• _WHAT THIS TASK INVOLVES_: In the entries below, every line that contains "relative" must be located and copied.

[AVAILABLE DATA]

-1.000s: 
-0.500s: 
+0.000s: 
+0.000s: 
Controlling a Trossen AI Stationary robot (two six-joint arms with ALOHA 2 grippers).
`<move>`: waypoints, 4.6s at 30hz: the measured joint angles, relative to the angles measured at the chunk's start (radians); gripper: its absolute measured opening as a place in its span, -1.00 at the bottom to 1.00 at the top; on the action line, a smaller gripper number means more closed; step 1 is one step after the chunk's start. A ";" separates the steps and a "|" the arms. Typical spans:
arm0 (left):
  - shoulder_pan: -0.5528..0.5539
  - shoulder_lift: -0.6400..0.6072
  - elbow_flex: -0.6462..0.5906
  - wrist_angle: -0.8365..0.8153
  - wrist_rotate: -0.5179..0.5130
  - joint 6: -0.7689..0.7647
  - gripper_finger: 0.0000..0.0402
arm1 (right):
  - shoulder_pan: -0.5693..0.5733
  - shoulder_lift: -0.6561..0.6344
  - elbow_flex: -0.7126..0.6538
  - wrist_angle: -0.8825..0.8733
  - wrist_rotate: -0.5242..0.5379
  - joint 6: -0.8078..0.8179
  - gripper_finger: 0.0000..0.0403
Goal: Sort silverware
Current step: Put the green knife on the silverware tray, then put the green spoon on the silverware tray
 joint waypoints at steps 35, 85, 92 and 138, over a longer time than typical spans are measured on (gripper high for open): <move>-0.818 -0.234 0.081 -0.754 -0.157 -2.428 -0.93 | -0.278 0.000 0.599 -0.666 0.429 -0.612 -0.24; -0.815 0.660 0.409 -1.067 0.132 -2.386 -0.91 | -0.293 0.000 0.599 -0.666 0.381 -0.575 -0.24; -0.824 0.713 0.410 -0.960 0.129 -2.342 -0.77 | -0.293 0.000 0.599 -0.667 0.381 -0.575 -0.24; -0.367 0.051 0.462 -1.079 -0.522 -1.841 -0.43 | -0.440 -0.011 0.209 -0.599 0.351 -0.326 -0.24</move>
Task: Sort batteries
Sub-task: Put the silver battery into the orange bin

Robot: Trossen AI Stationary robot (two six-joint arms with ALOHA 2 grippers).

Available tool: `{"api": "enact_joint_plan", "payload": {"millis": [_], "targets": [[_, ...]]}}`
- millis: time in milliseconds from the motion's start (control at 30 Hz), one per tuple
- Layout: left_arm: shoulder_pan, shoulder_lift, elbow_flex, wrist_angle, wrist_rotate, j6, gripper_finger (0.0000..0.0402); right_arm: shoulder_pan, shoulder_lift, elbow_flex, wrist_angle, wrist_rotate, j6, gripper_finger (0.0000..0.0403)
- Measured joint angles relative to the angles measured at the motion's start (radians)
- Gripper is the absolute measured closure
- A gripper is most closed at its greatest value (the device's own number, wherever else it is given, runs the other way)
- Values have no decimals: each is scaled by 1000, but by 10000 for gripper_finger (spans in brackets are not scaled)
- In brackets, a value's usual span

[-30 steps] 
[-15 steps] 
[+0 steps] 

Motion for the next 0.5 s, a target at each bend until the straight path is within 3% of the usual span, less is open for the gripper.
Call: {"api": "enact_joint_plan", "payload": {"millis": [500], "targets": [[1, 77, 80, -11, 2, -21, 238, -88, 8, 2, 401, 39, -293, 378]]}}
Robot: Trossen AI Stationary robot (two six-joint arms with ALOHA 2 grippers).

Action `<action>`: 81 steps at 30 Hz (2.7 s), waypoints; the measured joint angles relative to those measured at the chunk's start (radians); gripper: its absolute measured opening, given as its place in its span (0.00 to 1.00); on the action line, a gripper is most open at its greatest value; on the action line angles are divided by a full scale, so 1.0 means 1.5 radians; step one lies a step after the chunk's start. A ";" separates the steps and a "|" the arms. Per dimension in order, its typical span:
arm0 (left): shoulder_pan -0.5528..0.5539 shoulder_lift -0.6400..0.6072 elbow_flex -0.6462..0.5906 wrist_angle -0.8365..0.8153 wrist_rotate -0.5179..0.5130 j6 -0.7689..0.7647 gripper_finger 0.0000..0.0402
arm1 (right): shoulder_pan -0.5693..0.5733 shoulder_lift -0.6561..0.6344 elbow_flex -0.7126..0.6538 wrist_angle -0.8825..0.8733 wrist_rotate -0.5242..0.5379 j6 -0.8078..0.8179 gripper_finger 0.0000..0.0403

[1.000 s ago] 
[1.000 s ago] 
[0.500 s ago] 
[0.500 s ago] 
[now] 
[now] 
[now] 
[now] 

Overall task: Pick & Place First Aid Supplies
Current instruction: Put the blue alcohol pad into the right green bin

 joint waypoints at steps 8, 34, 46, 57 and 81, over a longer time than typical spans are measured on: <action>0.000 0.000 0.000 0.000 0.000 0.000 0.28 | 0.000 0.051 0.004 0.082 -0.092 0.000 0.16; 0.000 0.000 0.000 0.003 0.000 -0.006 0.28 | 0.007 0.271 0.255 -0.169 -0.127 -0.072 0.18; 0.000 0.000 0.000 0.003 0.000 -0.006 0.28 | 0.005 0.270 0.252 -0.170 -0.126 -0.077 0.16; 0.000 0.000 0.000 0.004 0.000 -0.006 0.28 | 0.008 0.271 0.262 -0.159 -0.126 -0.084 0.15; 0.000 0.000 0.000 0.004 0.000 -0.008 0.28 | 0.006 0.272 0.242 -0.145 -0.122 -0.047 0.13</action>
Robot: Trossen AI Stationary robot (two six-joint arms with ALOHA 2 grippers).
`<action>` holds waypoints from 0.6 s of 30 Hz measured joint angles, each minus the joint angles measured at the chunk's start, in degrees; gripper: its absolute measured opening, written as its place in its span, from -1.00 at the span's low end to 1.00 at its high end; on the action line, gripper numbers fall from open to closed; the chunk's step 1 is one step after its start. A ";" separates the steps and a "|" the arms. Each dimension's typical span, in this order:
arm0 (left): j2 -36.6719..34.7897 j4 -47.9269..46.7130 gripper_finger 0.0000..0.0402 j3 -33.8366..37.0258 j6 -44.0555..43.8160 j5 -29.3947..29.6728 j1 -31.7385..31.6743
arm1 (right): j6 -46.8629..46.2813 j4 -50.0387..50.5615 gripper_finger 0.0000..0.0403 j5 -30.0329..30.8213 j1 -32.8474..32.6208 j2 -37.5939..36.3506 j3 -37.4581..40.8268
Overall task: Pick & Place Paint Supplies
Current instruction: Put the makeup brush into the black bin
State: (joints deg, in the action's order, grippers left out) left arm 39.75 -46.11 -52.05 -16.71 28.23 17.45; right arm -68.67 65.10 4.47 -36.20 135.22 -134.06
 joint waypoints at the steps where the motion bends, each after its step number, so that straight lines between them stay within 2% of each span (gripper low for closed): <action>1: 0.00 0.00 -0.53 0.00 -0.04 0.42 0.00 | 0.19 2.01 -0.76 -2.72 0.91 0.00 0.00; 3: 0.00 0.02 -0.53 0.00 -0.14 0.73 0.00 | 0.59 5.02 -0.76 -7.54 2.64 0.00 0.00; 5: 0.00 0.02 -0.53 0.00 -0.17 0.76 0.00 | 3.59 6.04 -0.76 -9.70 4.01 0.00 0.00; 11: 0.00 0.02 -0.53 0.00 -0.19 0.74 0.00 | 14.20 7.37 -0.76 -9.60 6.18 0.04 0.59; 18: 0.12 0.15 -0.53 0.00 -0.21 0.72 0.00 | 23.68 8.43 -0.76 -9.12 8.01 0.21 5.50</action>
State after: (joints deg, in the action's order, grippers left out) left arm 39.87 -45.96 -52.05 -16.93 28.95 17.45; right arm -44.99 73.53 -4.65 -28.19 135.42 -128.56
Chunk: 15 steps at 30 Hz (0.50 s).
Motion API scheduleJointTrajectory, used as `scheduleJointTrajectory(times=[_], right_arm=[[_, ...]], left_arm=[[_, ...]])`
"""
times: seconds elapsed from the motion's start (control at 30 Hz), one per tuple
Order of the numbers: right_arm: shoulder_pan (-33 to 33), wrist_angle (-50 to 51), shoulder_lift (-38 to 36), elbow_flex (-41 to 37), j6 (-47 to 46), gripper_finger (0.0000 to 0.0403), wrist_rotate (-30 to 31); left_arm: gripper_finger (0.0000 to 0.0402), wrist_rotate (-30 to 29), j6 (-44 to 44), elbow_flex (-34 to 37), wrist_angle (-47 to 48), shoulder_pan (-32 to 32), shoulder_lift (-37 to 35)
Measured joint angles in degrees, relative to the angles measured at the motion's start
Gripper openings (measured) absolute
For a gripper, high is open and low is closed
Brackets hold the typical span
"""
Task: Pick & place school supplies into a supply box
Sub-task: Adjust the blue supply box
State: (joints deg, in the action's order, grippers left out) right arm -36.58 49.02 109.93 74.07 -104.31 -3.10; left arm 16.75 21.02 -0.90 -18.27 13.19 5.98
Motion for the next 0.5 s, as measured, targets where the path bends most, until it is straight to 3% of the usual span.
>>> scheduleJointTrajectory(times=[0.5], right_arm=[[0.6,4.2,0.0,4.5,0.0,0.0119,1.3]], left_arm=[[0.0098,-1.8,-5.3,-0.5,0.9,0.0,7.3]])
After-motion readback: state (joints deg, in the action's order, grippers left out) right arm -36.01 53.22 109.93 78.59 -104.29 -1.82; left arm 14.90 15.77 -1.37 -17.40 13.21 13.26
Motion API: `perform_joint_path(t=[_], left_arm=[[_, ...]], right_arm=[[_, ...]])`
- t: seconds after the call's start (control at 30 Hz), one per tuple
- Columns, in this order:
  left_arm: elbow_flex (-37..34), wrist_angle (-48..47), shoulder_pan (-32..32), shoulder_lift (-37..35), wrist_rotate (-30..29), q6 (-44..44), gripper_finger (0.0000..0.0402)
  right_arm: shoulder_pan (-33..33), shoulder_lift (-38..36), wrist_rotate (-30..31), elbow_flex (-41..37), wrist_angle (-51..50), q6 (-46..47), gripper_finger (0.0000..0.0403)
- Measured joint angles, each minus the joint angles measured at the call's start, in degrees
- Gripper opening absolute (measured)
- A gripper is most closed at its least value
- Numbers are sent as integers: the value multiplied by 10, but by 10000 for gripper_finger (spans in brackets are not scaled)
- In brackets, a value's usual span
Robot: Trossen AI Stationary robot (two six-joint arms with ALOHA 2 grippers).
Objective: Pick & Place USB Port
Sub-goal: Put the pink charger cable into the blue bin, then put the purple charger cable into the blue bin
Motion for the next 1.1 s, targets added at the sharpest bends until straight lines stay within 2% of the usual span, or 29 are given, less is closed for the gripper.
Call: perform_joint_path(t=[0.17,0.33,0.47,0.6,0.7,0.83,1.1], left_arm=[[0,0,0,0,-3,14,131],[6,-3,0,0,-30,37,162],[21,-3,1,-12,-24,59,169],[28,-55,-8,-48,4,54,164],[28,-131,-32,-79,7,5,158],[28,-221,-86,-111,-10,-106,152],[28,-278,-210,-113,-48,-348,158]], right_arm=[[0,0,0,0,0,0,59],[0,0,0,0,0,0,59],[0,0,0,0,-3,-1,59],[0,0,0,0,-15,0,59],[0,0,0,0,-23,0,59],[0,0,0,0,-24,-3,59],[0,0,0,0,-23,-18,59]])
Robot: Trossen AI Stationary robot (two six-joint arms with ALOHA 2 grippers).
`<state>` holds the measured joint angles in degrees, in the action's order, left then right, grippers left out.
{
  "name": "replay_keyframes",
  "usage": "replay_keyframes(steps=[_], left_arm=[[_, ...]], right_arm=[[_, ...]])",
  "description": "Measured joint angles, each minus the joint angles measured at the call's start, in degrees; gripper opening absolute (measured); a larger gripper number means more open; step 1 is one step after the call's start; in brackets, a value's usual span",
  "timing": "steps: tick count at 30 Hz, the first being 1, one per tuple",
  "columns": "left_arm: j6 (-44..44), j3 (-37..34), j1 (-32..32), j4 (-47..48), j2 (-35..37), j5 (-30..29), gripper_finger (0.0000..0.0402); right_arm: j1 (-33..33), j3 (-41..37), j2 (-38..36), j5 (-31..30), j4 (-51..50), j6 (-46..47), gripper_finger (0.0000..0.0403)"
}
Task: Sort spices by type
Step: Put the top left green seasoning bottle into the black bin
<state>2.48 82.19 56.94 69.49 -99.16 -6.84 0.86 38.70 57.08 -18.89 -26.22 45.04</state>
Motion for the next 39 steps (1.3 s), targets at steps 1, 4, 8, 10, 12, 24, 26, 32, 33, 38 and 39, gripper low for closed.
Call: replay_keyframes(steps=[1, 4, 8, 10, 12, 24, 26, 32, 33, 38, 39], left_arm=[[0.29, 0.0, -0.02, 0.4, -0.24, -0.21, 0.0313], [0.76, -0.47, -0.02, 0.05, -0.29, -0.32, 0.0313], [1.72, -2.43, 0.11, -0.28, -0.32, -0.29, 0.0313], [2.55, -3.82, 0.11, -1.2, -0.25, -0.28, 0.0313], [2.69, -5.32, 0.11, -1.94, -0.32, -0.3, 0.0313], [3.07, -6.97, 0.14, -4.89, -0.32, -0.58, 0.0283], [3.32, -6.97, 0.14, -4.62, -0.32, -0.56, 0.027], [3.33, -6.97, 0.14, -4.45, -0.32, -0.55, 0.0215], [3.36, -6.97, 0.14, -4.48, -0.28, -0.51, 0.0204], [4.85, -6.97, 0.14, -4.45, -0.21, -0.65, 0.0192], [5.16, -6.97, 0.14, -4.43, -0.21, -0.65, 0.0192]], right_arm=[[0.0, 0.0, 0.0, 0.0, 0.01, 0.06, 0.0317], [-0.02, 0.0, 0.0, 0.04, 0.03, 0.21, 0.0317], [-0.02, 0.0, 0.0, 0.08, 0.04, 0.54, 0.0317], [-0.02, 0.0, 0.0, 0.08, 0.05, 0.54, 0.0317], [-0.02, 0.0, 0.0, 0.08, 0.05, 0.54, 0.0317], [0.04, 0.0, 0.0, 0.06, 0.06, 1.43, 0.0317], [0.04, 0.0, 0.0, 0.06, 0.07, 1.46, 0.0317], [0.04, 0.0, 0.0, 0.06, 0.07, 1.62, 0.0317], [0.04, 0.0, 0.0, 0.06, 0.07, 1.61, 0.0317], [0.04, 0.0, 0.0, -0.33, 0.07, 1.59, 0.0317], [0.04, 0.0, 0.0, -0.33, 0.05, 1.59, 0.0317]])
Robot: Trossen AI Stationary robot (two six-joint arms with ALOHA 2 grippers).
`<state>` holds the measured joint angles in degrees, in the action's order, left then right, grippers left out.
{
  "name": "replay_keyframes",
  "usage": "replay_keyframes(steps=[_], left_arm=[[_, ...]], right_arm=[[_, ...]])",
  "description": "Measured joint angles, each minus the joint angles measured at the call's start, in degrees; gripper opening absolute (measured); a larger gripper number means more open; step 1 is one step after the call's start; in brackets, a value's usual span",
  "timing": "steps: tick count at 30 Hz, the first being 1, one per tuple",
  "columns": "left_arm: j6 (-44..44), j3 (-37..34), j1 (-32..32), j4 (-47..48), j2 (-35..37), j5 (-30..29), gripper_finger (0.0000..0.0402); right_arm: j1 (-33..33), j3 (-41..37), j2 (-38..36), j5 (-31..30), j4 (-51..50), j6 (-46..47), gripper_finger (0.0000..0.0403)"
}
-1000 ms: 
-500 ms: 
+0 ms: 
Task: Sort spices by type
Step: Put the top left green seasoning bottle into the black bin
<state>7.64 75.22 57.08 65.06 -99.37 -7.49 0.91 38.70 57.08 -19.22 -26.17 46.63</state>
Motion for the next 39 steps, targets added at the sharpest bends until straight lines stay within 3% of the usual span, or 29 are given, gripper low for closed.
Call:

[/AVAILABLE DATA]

• _TASK OUTPUT_:
`<move>`: waypoints, 4.6s at 30hz: the measured joint angles, relative to the angles measured at the chunk's start (radians); gripper: its absolute measured opening as a place in its span, -1.00 at the bottom to 1.00 at the top; on the action line, a smaller gripper number means more closed; step 1 is one step after the chunk's start. A ";" separates the steps and a "|" the arms. Typical spans:
- Measured joint angles relative to the angles measured at the motion's start (radians)
Action `<action>`: 81 steps at 30 Hz (2.7 s), waypoints; the measured joint angles relative to those measured at the chunk's start (radians); gripper: its absolute measured opening, given as its place in its span (0.00 to 1.00); on the action line, a gripper is most open at its greatest value; on the action line angles are divided by a full scale, so 1.0 means 1.5 radians; step one lies a step after the chunk's start. A ";" separates the steps and a "|" the arms. Per dimension in order, its typical span:
Measured joint angles in degrees, relative to the angles measured at the motion's start

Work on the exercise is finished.